# Work order
Scan the entries for lines with the word "that", then copy those lines.

BEGIN Source data

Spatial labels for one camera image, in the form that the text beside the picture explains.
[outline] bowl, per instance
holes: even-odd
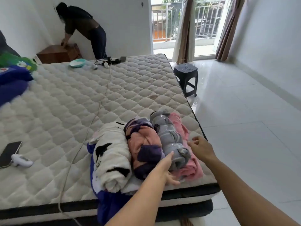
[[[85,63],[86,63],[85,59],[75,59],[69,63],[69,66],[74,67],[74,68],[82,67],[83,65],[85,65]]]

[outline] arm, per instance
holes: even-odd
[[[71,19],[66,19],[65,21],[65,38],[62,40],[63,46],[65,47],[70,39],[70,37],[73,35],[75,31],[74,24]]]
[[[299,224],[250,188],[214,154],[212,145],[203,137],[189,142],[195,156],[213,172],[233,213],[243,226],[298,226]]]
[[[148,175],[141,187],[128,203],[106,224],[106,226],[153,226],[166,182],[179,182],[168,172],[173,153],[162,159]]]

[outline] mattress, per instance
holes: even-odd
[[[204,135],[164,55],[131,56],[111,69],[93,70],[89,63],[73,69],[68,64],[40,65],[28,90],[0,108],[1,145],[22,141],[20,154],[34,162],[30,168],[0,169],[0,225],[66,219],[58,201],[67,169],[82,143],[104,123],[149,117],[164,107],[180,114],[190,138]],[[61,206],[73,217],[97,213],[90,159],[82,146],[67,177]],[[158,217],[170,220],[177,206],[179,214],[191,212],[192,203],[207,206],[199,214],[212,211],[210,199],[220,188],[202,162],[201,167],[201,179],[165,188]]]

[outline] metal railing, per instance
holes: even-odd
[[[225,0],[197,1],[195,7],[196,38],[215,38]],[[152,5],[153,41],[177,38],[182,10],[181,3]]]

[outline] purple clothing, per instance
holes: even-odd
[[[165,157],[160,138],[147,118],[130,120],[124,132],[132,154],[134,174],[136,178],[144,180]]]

END Source data
BEGIN Source data

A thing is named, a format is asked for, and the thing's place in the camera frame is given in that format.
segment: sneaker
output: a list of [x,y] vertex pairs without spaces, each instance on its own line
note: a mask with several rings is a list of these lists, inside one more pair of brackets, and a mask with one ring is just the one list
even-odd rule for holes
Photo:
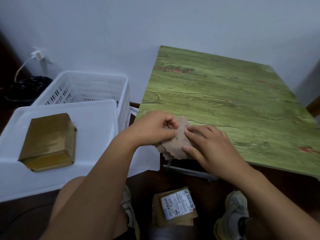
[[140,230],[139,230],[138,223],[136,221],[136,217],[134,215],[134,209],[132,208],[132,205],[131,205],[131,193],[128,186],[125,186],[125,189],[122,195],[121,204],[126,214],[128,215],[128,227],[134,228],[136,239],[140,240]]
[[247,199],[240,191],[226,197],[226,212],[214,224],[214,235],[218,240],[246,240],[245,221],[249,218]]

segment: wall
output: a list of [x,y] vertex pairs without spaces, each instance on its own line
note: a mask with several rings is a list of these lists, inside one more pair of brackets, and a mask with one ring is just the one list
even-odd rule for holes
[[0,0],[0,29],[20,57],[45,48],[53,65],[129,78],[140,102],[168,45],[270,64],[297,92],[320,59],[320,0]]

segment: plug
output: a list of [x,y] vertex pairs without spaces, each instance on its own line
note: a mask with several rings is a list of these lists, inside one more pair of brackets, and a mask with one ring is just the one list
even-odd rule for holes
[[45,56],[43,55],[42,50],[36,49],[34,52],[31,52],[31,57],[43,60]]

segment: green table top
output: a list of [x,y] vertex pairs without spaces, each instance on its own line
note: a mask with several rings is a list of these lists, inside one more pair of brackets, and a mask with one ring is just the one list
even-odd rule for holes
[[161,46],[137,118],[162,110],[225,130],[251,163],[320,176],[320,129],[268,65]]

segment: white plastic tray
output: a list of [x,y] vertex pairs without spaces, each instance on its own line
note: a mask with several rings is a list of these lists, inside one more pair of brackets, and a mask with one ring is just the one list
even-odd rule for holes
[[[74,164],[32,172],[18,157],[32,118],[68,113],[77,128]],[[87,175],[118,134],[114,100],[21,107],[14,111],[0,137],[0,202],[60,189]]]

END Source data

# Answer to this problem
Spatial labels for one camera image, in the form that the text beside the picture explains.
A thing is named, a format is asked for, and the thing's place in the camera frame is given in that format.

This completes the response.